Not only did a federal judge in Tampa rule against the city — a ruling it is appealing — but he did it with a detailed explanation that was used against the city in other bond claims.
"Everybody we've been dealing with has waved that ruling in our face," Hogan said.
When he advocated the contingency agreement in December, he said, he believed there was "no way" he could reach such a lucrative settlement so soon.
"I really thought we were looking at a five-year process, which probably would have cost us a lot of money," he said.
Okay, but this was the main point in the judge's ruling: Because the bond covered work in an unbuilt phase of the Cascades, the city couldn't prove damages to current residents or even any who might move in soon.
The second bond, on the other hand, covered the laying of new utility lines and improvements to the city's sewage treatment plants, which together would allow the pumping of treated wastewater to irrigate Southern Hills.
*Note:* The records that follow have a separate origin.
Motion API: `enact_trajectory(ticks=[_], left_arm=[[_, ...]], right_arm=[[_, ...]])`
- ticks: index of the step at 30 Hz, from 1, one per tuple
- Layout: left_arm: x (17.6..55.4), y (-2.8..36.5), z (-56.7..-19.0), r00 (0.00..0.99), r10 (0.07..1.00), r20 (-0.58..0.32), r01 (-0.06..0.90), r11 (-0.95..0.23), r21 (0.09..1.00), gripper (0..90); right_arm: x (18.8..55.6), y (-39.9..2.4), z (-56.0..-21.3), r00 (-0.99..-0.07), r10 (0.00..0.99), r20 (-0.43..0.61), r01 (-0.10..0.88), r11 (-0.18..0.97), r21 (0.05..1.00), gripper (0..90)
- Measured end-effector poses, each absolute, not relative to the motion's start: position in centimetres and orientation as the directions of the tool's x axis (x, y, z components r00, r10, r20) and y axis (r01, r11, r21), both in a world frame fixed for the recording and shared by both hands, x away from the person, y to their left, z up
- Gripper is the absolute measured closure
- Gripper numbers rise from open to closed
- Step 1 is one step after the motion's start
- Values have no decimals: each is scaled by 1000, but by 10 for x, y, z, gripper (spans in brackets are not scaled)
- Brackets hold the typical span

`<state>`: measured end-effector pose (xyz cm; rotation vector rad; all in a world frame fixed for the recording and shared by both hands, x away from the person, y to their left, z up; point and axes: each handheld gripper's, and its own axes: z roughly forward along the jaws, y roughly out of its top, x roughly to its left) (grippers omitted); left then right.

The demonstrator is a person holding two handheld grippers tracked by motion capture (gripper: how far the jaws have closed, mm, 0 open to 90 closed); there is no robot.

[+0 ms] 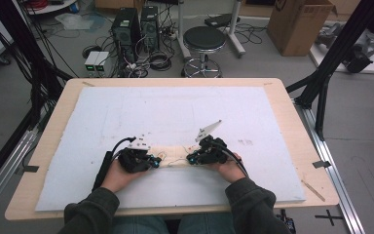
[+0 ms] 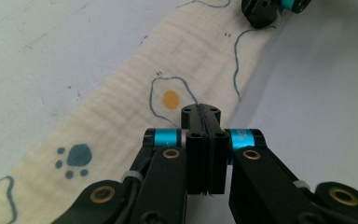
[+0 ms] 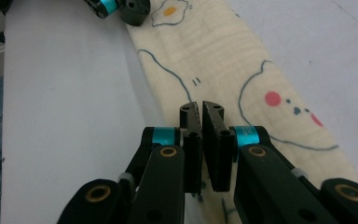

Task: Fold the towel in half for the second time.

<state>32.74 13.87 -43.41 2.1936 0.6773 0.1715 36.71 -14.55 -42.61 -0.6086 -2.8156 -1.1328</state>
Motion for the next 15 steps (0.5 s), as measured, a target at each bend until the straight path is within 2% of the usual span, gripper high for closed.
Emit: enact_trajectory(ticks=[10, 15], left_arm=[[321, 150, -432, 850, 520, -81, 403, -545, 735, 876], [319, 163, -435, 837, 537, -105, 422, -512, 748, 870]], right_arm=[[362, -164, -431, -921, 351, 170, 368, 639, 676, 811], [360, -175, -432, -919, 358, 165, 369, 633, 680, 798]])
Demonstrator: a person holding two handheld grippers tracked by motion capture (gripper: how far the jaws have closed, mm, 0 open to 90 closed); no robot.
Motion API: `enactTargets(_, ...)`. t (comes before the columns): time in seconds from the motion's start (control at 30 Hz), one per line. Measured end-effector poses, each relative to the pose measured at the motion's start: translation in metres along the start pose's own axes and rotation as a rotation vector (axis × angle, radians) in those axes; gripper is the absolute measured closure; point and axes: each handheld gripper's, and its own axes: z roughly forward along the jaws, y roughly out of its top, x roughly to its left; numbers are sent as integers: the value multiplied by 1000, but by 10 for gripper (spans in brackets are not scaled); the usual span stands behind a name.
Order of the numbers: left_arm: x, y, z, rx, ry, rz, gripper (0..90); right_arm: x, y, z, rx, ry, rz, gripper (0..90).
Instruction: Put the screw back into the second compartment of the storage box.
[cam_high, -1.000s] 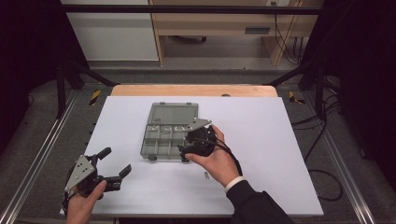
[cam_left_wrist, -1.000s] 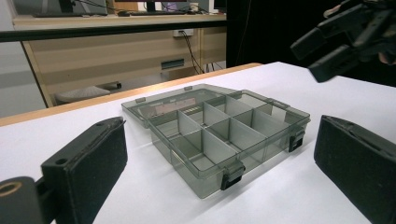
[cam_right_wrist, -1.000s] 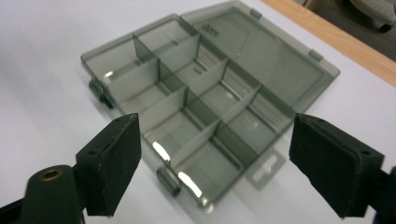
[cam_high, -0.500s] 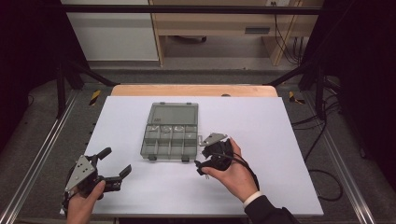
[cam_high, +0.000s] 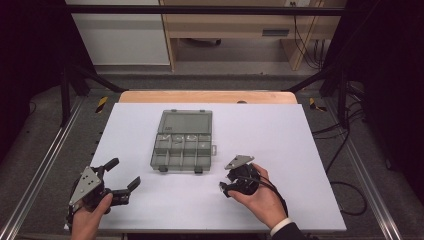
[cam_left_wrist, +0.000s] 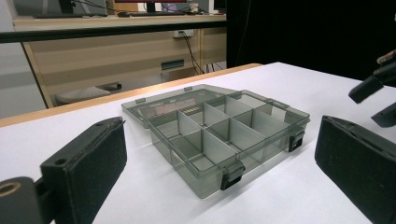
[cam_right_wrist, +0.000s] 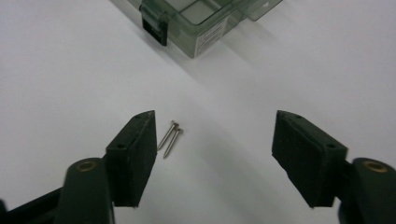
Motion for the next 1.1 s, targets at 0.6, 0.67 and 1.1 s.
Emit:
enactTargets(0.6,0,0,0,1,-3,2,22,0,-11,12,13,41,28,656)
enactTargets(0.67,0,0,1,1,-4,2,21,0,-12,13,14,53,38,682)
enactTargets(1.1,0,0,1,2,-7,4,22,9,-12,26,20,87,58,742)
The city, along with the Southwest Florida Water Management District, had already invested quite a bit into laying these lines. Without the developer's contribution, it would be hard-pressed to improve the plants, which it needed to do to fulfill the terms of a cooperative funding agreement it had with Swiftmud.
The point is that in this case the potential damages to the city were pretty clear. Also, this bond was for a larger amount. Both factors, Hogan admitted last week, improved the prospect of a settlement from the start.
Does this mean the city got a raw deal? I don't know that, and certainly the settlement money will come in handy. At the same time, I'm not sure I know enough about Coller's performance to say whether the county needs to preserve his job.
But somewhere between City Council members' (with a few exceptions) sheeplike acceptance of Hogan's fees, and the County Commission's reflexive antagonism to just about every highly paid employee, there has to be a happy medium.
In fact, I actually have a constructive suggestion. Last month an office of the Florida Bar issued a report on the county legal department showing it was efficient and understaffed.
Accepting up front that the bar might not be the most unbiased organization to judge other lawyers, bring them down and let them see if Hogan is giving the city its money's worth.